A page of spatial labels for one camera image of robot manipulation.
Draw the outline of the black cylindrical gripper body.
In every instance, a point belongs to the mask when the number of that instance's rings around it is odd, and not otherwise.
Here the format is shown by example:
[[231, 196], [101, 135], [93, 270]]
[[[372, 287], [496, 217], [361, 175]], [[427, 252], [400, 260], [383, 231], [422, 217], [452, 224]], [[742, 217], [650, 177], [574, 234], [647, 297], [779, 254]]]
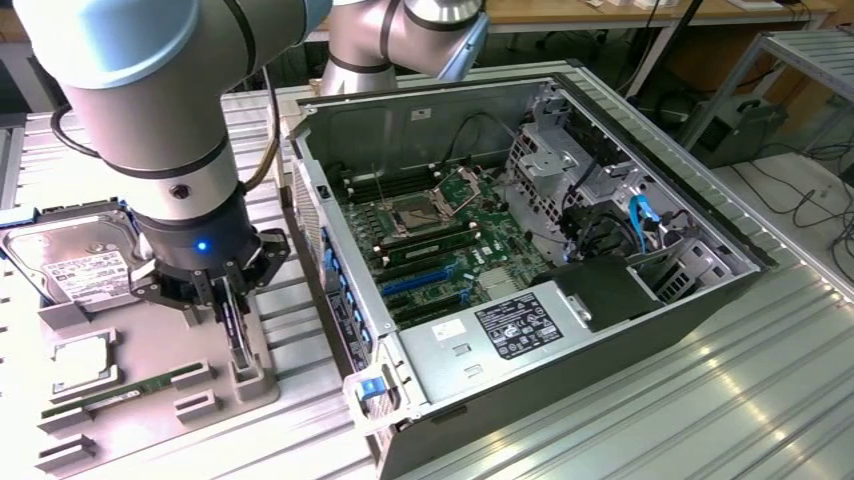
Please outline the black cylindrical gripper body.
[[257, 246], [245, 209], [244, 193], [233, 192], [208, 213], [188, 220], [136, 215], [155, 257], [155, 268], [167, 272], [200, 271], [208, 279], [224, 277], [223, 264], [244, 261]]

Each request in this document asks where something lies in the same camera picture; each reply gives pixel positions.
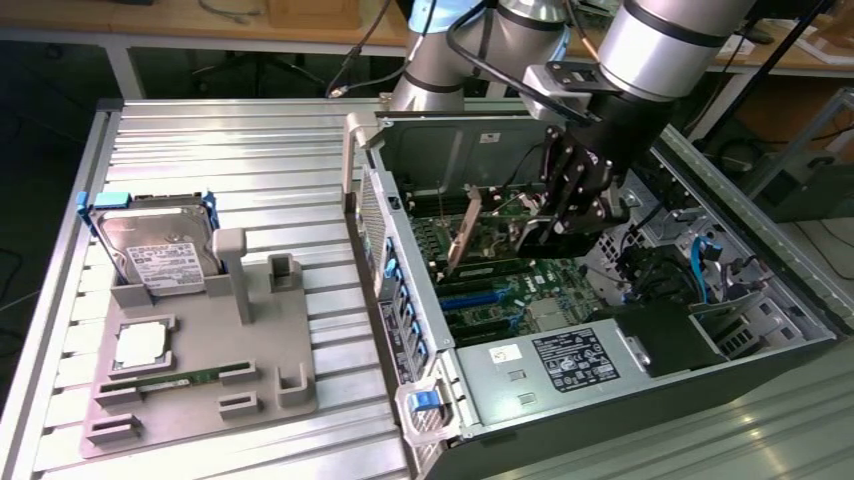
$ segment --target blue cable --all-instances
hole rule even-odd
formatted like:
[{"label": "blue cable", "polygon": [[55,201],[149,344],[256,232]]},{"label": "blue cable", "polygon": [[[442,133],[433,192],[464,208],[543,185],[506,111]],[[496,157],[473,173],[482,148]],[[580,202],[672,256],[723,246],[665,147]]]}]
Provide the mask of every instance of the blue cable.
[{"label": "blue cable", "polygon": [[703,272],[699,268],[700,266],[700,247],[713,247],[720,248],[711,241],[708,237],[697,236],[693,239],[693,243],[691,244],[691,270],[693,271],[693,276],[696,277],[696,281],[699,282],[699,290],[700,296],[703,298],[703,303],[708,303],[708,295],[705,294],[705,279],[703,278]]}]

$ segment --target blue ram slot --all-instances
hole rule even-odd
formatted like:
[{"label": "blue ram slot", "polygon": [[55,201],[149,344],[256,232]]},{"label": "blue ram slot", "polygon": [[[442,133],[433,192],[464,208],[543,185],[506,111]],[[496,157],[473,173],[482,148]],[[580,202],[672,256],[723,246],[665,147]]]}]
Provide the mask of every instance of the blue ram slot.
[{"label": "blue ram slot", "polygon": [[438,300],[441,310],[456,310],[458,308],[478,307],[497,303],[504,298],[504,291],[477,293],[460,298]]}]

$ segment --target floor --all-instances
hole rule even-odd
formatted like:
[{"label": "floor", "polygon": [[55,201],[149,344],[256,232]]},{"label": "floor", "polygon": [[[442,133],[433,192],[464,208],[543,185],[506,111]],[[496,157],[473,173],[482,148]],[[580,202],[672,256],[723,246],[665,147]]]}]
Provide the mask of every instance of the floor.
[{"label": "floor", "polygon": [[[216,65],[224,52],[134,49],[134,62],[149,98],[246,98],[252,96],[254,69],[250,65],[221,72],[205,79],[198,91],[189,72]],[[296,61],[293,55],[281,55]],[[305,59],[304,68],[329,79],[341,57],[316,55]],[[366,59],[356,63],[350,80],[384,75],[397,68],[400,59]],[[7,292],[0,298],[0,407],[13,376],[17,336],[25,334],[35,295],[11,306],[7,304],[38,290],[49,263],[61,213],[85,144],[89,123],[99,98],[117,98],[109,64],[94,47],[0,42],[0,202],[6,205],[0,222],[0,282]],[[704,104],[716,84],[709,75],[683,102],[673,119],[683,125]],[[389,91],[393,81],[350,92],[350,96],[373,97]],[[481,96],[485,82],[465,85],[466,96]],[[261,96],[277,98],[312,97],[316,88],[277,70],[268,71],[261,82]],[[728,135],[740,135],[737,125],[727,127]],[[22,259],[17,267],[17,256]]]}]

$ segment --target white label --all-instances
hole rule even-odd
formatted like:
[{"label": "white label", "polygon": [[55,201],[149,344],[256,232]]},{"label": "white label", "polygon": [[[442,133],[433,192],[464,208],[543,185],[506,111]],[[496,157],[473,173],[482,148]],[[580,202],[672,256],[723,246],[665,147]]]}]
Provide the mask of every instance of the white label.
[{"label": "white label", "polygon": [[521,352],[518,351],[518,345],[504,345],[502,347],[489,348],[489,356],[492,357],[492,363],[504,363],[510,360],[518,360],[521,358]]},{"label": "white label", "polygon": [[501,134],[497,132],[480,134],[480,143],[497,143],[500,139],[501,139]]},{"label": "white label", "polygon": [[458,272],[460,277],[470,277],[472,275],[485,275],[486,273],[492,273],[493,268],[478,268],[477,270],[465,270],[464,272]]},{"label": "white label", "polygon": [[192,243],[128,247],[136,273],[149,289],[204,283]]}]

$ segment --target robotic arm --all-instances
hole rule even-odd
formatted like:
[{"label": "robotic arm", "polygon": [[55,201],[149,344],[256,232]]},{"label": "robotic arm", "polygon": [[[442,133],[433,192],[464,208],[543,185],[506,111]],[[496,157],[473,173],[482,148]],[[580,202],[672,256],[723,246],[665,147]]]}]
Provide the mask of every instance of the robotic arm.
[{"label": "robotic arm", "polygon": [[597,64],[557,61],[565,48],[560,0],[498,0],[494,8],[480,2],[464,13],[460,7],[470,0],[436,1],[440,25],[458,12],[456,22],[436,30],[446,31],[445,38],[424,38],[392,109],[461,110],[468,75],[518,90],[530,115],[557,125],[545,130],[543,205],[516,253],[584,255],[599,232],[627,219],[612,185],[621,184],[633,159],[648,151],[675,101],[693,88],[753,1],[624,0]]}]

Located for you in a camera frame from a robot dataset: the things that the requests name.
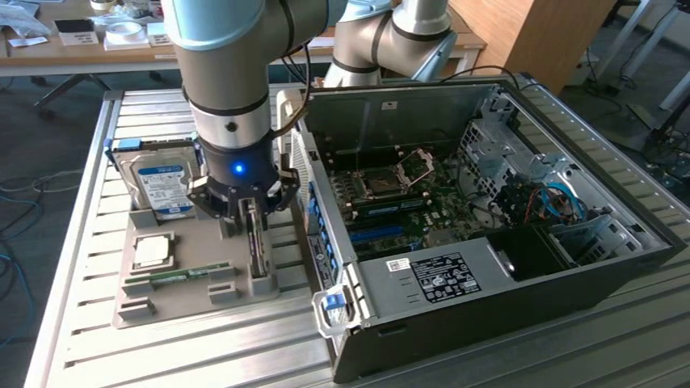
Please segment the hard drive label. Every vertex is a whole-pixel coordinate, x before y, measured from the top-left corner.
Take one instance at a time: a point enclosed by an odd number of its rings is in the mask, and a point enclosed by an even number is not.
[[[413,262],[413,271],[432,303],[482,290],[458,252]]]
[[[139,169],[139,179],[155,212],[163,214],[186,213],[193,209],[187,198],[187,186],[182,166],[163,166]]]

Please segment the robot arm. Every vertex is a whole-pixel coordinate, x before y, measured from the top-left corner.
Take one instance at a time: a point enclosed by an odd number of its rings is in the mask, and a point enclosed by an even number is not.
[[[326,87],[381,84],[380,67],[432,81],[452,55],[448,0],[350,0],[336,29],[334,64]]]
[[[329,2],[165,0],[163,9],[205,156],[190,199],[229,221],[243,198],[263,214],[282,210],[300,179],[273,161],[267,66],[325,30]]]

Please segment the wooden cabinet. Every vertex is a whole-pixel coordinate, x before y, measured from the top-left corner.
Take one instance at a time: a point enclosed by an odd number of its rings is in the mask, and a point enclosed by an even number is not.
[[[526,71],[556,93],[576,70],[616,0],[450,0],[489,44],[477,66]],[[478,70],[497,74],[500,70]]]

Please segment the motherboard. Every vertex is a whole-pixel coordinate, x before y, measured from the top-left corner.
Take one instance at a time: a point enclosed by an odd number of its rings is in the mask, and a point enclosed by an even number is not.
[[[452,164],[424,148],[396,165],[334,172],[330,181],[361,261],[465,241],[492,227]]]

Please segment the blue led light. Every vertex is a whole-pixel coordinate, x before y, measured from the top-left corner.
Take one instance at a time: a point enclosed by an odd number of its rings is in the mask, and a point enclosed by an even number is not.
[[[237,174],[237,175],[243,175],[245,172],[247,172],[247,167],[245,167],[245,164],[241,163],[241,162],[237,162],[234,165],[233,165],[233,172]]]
###
▶ What you are asked to do: How many of the lines in these entries hold "corner"? Report only the count.

▶ Completed task: 5